-- Exercise objective --
For the entries below, copy exactly the line that contains "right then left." through the line that contains "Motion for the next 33", both ends included, and exclude all pictures.

===== Dataset records

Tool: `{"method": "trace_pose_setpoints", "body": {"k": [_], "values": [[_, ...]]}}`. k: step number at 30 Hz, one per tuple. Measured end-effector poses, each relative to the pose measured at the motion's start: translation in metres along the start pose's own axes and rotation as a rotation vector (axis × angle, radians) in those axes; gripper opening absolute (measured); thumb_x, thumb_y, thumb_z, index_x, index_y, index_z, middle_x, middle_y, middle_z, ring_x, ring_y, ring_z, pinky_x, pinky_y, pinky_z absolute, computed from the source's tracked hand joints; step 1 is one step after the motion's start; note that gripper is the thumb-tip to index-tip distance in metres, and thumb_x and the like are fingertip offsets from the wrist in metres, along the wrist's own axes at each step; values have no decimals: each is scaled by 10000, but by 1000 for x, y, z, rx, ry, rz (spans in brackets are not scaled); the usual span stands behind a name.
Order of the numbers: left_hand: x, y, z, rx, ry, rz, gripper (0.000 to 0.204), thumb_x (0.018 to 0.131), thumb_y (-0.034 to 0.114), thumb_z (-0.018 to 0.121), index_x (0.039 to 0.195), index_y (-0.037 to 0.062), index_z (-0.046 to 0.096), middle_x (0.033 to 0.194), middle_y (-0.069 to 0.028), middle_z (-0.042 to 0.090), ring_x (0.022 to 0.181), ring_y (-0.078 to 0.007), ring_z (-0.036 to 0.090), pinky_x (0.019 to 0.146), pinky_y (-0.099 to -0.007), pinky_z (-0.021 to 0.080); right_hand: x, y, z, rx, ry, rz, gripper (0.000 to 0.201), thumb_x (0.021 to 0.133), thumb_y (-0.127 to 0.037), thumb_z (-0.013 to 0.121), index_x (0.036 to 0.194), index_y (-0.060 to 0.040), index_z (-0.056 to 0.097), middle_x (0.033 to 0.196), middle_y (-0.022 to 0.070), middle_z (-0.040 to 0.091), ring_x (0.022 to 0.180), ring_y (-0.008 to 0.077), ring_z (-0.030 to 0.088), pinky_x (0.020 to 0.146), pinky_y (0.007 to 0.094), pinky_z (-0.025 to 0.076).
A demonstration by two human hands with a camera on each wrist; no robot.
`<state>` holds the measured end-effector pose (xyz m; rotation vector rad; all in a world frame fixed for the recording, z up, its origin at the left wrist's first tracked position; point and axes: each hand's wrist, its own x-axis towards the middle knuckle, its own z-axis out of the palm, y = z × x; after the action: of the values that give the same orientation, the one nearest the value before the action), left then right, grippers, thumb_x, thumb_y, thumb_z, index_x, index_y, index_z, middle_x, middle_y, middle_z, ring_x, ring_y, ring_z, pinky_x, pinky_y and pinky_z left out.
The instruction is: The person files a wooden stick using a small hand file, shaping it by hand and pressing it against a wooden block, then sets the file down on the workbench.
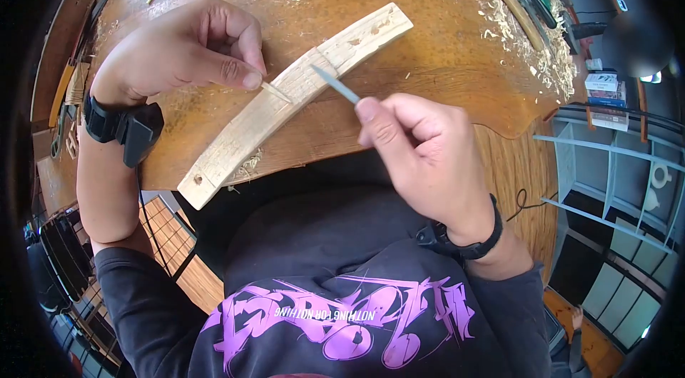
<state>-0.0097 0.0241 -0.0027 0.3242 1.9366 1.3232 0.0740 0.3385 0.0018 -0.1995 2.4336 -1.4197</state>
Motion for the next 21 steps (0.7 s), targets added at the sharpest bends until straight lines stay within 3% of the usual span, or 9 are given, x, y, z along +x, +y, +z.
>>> {"method": "trace_pose_setpoints", "body": {"k": [6,10,16,19,21], "values": [[6,2,6,76,19,26,93,947,38,842,1006,-18,797,891,-6,771,820,-52,700,778,-214,544,-3,8,8,221,-100,51,198,1115,-181,674,1048,-2,728,786,-9,665,684,12,538,591,245,416],[3,6,12,70,30,74,103,948,50,846,1002,-21,795,889,-8,770,816,-58,699,772,-218,545,-5,3,12,160,-96,103,231,1132,-192,636,1026,-13,736,734,-14,642,646,25,536,580,255,419],[-1,10,13,144,68,39,138,926,46,872,1006,-19,780,877,-14,768,806,-57,702,759,-215,542,-5,-3,17,96,-219,101,287,1141,-209,603,984,-8,735,637,32,608,567,101,578,566,307,452],[-2,9,14,111,103,19,191,908,39,889,1021,-1,740,846,-4,753,768,-46,678,698,-213,506,-3,-5,22,93,-230,89,288,1132,-197,607,957,-1,725,645,81,634,566,150,613,571,332,468],[-6,14,17,174,154,13,249,895,38,903,983,31,669,790,30,694,700,-27,595,625,-219,431,-3,-7,27,123,-238,58,284,1123,-190,613,943,3,718,654,104,653,566,201,629,575,353,478]]}}
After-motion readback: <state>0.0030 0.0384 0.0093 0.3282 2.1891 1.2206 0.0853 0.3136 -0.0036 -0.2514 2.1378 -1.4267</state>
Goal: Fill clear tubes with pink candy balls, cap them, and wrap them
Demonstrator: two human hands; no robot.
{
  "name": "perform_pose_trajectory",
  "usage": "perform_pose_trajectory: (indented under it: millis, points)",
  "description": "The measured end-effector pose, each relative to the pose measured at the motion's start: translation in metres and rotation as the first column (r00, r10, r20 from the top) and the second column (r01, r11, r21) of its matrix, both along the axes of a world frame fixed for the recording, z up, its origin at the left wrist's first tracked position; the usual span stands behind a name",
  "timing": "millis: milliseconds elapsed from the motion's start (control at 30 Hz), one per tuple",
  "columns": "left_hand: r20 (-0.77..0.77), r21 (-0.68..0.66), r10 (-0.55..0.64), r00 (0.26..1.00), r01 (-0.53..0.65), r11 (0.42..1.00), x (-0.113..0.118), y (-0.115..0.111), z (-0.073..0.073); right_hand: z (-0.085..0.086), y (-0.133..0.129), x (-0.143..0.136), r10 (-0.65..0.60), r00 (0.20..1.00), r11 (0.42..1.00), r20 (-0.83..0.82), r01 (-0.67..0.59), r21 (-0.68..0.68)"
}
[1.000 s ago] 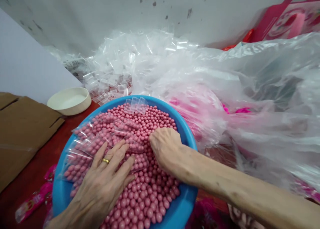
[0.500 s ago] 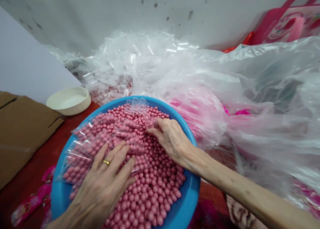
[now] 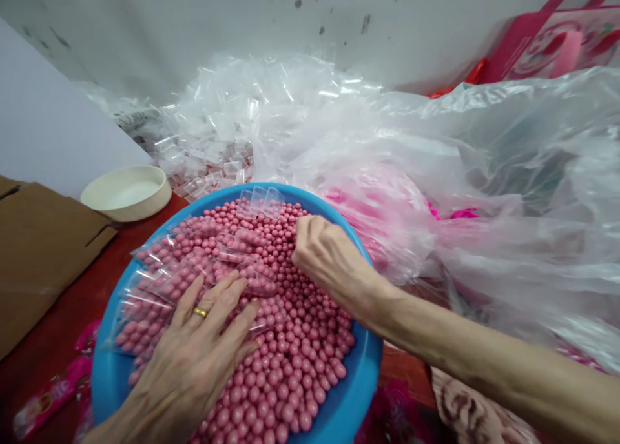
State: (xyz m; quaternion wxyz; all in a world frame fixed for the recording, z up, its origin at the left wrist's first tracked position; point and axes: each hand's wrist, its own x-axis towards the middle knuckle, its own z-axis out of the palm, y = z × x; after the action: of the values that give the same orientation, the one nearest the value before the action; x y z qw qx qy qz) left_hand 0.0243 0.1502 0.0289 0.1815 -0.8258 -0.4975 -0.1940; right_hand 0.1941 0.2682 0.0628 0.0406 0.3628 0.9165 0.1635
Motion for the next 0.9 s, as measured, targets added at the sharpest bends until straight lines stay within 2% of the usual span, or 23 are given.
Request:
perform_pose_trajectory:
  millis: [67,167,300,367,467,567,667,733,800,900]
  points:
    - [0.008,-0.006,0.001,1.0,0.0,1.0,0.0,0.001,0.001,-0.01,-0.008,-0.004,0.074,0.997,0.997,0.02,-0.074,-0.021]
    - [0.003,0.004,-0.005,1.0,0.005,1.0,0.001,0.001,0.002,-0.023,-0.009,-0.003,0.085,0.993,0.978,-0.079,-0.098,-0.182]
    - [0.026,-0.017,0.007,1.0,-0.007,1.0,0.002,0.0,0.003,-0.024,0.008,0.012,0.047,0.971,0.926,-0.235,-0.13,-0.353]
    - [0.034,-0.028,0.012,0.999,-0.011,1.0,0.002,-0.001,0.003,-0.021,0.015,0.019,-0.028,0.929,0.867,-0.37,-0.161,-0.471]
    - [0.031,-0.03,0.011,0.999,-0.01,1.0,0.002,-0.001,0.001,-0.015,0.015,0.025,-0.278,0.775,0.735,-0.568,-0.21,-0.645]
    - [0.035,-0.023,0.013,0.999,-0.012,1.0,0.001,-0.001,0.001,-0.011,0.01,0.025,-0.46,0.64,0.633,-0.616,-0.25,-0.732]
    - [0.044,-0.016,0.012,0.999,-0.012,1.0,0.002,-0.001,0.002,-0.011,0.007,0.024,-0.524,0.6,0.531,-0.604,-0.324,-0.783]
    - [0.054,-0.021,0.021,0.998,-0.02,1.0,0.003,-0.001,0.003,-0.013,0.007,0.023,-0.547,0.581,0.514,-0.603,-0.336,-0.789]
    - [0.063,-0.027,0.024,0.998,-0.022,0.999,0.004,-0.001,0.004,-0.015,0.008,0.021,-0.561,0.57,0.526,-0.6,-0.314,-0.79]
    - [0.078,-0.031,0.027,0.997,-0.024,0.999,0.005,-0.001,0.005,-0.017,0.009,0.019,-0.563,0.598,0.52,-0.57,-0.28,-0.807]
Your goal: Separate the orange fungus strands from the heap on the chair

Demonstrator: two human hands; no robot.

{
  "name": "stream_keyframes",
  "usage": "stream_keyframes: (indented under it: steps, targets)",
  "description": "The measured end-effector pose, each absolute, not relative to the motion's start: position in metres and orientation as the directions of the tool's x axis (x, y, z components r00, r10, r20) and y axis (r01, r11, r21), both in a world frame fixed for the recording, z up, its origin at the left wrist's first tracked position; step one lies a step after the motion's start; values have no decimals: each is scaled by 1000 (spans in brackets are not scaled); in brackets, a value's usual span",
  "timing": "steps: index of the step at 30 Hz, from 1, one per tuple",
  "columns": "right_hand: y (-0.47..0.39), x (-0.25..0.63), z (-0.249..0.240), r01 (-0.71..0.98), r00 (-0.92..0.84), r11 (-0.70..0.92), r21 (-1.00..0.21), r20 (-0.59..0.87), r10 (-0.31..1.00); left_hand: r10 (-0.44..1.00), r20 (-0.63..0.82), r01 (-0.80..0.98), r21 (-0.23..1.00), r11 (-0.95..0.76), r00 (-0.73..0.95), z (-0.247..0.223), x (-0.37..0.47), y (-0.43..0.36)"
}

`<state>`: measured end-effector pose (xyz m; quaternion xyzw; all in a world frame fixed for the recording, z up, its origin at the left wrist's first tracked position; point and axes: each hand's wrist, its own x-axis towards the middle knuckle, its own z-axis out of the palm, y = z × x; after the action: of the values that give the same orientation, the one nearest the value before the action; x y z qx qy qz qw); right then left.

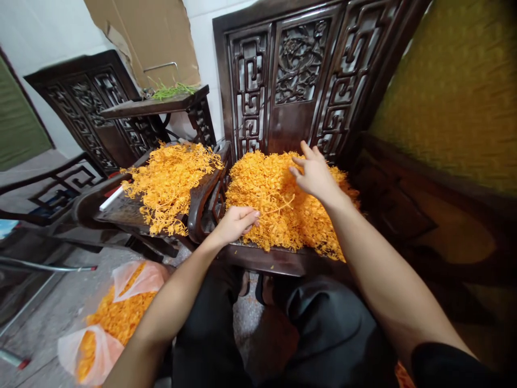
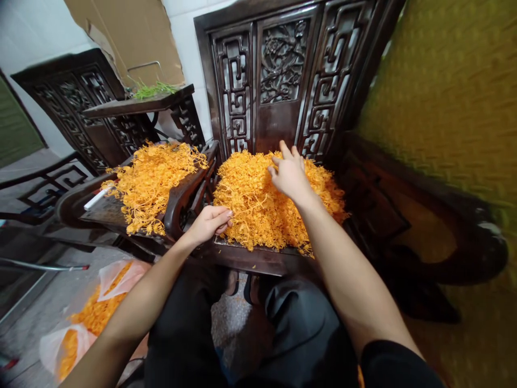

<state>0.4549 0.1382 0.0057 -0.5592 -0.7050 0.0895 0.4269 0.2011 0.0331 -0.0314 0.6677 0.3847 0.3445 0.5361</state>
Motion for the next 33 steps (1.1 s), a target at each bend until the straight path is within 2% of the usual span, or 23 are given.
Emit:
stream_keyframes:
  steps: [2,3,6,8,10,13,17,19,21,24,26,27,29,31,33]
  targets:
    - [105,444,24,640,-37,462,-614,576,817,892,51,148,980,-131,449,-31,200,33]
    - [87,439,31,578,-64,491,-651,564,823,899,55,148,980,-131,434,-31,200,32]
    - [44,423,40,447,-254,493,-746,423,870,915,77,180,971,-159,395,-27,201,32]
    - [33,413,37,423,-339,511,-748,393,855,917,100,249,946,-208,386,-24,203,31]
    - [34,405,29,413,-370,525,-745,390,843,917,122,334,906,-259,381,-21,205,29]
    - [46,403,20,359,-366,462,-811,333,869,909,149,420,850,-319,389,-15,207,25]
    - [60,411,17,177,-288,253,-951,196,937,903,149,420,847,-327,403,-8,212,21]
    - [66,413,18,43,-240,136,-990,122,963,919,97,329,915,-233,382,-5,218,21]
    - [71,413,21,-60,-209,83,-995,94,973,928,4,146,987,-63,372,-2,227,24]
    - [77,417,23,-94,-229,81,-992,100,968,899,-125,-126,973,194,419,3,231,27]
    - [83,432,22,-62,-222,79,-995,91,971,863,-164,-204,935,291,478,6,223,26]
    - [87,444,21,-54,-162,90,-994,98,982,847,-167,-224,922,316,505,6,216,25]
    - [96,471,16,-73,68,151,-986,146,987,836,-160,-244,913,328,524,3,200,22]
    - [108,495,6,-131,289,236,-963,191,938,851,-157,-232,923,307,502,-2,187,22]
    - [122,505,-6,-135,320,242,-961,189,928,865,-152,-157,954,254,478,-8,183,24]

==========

-- Solution to this exercise --
`<state>`: measured end-effector pose (xyz m; quaternion xyzw; all in a world frame fixed for the recording, z up, its origin at the left wrist's first tracked position; point and axes: each hand's wrist, its own x-axis towards the middle knuckle, its own z-axis out of the palm, y = z × x; after the action: of the values that give the same orientation, the one nearest the value before the action; x y z qx qy qz qw); right then left.


<state>0.4549 0.1382 0.0057 -0.5592 -0.7050 0.0895 0.4269 0.2011 0.0331 -0.0314 0.6677 0.3847 0.3445 0.5361</state>
Motion for the next 33 steps (1.1 s), a target at each bend until the straight path is within 2% of the usual span, or 23 are given.

What has been written here completes the answer.